Alarm is growing among anthropologists in the United States over a plan that could empty institutions of about 120,000 human skeletons currently stored for research purposes.

Under a new proposal, the bones at museums, universities and federal facilities across the nation could be given to Native American tribes now living in the area from which the remains were excavated, even if the skeletons are not culturally identifiable to the tribes. In October, the Native American Graves Protection and Repatriation Act (NAGPRA) programme, the agency that oversees the handling of American Indian remains, opened a 90-day comment period on the proposal.

It would affect ancient skeletons similar to the Kennewick Man specimen from Washington state. Scientists won a long court battle to keep that 9,000-year-old skeleton for study after attempts to give it to tribes for likely disposal.

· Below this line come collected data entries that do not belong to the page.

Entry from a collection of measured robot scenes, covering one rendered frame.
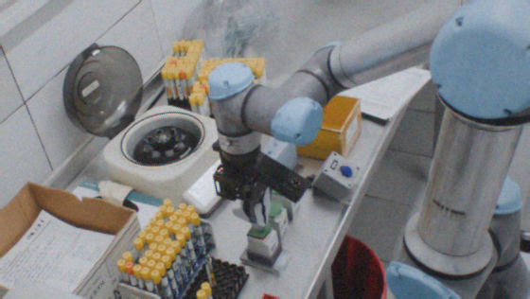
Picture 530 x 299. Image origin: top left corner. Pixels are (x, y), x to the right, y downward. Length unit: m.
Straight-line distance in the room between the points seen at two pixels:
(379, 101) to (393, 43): 0.74
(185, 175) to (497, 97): 0.83
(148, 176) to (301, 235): 0.35
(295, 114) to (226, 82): 0.13
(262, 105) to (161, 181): 0.45
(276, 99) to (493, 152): 0.34
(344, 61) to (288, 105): 0.11
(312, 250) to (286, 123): 0.43
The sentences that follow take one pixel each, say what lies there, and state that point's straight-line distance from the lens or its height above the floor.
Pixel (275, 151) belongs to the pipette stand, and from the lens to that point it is 1.46.
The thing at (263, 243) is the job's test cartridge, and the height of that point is 0.95.
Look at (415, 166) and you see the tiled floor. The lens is 2.90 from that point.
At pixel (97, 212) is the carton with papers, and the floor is 0.99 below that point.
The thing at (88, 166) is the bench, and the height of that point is 0.88.
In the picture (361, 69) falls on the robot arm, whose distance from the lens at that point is 1.05.
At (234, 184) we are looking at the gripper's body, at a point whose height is 1.10.
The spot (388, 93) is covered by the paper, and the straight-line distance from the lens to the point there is 1.76.
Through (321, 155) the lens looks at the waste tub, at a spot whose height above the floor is 0.89.
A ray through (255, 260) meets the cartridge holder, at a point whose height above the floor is 0.89.
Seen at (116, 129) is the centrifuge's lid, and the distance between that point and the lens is 1.61.
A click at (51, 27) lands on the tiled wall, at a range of 1.57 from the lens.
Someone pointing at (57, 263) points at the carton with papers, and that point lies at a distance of 1.41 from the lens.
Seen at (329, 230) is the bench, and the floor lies 0.87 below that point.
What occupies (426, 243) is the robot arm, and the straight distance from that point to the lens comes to 1.01.
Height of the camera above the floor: 1.91
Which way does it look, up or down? 37 degrees down
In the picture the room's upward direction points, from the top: 12 degrees counter-clockwise
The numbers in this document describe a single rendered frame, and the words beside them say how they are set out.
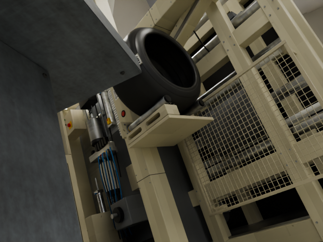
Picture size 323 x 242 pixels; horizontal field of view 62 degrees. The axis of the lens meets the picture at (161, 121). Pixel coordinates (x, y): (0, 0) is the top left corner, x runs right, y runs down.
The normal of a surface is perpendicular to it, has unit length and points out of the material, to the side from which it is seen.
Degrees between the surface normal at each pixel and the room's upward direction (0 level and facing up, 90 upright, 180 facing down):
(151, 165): 90
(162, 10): 90
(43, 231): 90
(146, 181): 90
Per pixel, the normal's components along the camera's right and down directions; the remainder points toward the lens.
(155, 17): -0.72, -0.03
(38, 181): 0.90, -0.39
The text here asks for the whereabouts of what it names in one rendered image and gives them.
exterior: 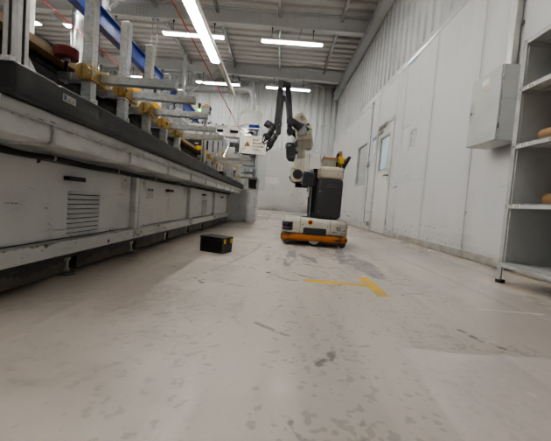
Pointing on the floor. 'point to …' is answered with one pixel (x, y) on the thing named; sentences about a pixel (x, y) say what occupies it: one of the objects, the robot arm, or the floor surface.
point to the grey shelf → (540, 162)
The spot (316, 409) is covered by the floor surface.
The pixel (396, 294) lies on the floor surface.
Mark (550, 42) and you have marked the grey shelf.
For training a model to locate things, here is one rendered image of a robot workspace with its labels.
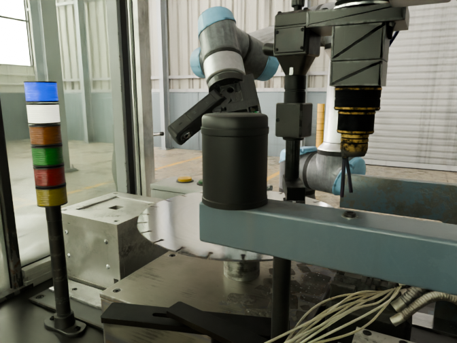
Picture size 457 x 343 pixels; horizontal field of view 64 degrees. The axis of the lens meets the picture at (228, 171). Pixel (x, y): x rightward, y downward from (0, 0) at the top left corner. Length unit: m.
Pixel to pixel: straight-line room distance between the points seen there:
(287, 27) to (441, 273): 0.38
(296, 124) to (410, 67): 5.90
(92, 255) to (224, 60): 0.46
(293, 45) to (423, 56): 5.90
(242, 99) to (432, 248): 0.46
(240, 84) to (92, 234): 0.41
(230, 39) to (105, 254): 0.48
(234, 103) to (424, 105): 5.83
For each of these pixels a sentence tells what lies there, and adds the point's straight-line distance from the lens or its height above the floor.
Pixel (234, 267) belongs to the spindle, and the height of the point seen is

Under current guidelines, bones that can be matched with a living tribe by using cultural evidence may be returned to them, but what to do with remains that are so old that they can't be associated with today's surviving tribes has been hotly debated for a decade.

The proposal would allow the return of almost any skeleton, even those used in medical schools.

Setting up a system to dispose of these 'culturally unidentifiable' specimens is a natural progression from NAGPRA, which became federal law in 1990 after extensive negotiations between scientists and tribes, says Sherry Hutt who manages the NAGPRA programme. ?This is a proposal for disposition [in situations] such as when a new highway runs through an old graveyard,? says Hutt, an attorney and economist from Arizona.

But major scientific organizations strongly dispute this view, calling the move ?illegal? because it goes beyond the Congressional law, and a ?divisive? manoeuvre that may shatter decades of working relationships between scientists and tribes. ?The rules would be disastrous,? says Phillip Walker, an anthroplogist at the University of California, Santa Barbara. A former member of NAGPRA's seven-person review committee, Walker helped prepare the American Association of Physical Anthropologists (AAPA) comments.

The AAPA says that the proposal would allow the return of almost any skeleton, even those used in medical schools, would greatly hinder anatomical teaching, and would eliminate comparative material for studies. Many of the specimens are among the oldest, offering data on the continent's first humans.

The comment period closes on 14 January, when the NAGPRA review committee will comment on the draft regulations. Then US Secretary of the Interior Dirk Kempthorne will issue a final decision.